Erhan Erel 1960’larda TİP’in, ardından FKF/Dev-Genç’in mücadelesini omuzladı. En çok da uzun yıllar başkanlığını yaptığı YSE-İş Ankara Şubesi’ne emek verdi. Hikmet Kıvılcımlıların, İsmet Demirlerin, Mustafa Kuseyrilerin, Deniz Gezmişlerin, Mahir Çayanların, İbrahim Kaypakkayaların, 68 ve 78 kuşağından sayısız devrimcinin tanışı, eylem arkadaşı, yoldaşıydı. 1968 işgalleri sürecinde oluşan Basın Yayın Komünü’nün, Hukuk Fakültesi ayağını oluşturan asli elemanlarındandı. Yaş ve devrimci geçmiş olarak bizlerden eski olması nedeniyle hürmet ederdik. Hepsi de öğrenci Basın Yayın Komünü’nü kadrosu içindeki en yaşlı, meslek sahibi ve evli barklı tek kişi oydu. Mekânı bizler gibi okulun bodrum katındaki yatakhane değil, o zamanki eşi Dr. Ümit hanımla (Tayfun Cinemre’nin ablası) birlikte kaldıkları eviydi. Bizleri eylemlerimizden arta kalan zamanlarda evinde yemeğe davet eder, elleriyle yoğurduğu çiğ köfte veya balık eşliğinde şarap ikram ederdi.
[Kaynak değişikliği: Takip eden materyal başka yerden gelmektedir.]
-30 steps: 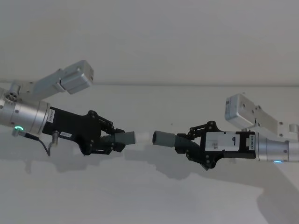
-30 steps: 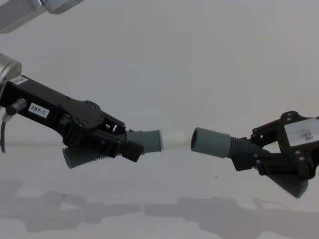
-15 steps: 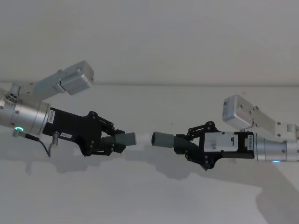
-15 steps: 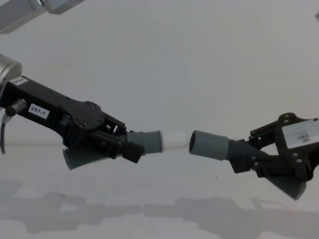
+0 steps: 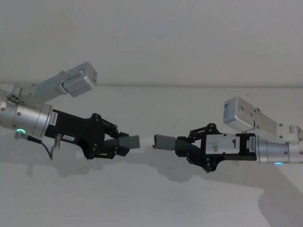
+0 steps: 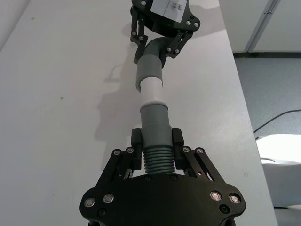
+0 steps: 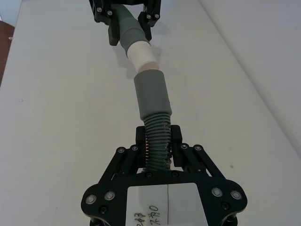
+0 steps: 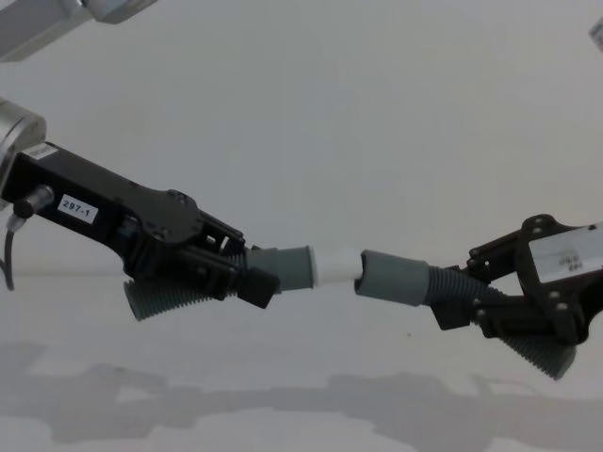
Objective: Use both hands to pick up one end of the pipe from the table, align the ends, and insert them.
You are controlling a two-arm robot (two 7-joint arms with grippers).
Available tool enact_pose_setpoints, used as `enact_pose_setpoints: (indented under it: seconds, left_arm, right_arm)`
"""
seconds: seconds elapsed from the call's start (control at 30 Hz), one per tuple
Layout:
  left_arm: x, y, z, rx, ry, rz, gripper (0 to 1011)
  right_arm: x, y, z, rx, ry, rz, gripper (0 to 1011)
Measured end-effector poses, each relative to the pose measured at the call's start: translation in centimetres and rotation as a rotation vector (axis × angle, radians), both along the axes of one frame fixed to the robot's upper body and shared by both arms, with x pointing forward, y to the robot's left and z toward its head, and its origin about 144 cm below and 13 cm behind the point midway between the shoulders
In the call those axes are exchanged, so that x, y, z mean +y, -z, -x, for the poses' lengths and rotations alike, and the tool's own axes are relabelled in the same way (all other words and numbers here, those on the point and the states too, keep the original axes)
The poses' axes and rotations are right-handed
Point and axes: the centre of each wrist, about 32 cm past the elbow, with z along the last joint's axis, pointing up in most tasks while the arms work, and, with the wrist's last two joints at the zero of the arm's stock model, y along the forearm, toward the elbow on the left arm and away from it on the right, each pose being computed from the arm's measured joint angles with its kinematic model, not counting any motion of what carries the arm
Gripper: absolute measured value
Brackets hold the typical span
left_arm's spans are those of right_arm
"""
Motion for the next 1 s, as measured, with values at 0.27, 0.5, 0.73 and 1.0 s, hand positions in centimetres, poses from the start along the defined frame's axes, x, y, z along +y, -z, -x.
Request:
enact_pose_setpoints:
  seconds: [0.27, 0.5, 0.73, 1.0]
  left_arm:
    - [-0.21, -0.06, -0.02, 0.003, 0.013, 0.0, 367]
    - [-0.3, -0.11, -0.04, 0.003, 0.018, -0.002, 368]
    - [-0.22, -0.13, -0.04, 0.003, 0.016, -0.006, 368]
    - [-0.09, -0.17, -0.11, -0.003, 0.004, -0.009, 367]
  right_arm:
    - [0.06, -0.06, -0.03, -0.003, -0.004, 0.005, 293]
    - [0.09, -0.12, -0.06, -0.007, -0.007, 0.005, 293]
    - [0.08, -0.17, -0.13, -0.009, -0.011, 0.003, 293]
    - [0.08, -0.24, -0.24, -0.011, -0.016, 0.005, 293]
Erhan Ağabeyin komünümüze çok değerli maddi ve manevi katkıları oldu. 1968-1969 yıllarında silah herkeste olmaz, az kullanılırdı. Silah kullanmayı ilk onun ruhsatlı 22’lik Star tabancasıyla yaptığımız atış talimlerinden öğrendik. Bizler henüz öğrenci devrimciliği yaparken, onun bir yandan eylemlere katılıp bir yandan da devrimci sendikacılık yapması sınıf devrimciliğini içeriden sürdürmenin önemini kavradığına işarettir. Gerek 1971 öncesinde, gerekse 1974 Affıyla cezaevinden çıktıktan sonra, Sıhhiye’deki sendika bürosu sadece bizim değil, bütün gruplardan devrimcilerin uğrak yeriydi. Ankara’da ve Adana’da sendikalara ve başka ilişkilere ulaşmamızda Erhan Erel’in payı çoktur.
***
Basın Yayın Komünü’ne en büyük katkılarından biri, Osman Yaşar Yoldaşcan ve Mehmet Fatih Öktülmüş gibi ikisi de birbirinden nitelikli yoldaşlarımızın saflarımıza katılmasına vesile olmasıdır. Osman’ın ablası ve Fatih’in kuzeni Dr. Gülfem Yoldaşcan, Erhan Erel’in eski eşi Dr. Ümit Erel’in okul arkadaşıydı. 1970 yılında evinde verdiği şaraplı yemek davetlerinden birinde tanıştık ikisiyle de. Osman ODTÜ’de fizik mühendisliği, Fatih’se elektrik mühendisliği tahsil eden taze ve zehir gibi devrimcilerdi. O yılın haziranında bir komün yoldaşımızın kaza kurşunuyla kaybettiğimiz Mustafa Kuseyri’nin boşluğunu günü gününe doldurmakla kalmadılar, aynı zamanda Türkiye devrimciliğinin zirvelerine tırmanma başarısı gösterdiler. 1970’ten itibaren Osman silahlı çatışmada, Fatih 1984 ölüm orucunda hayatlarını kaybedinceye dek yollarımız ayrılmadı. Onlar olmasaydı, belki yine militan olurduk, ama o denli olamazdık.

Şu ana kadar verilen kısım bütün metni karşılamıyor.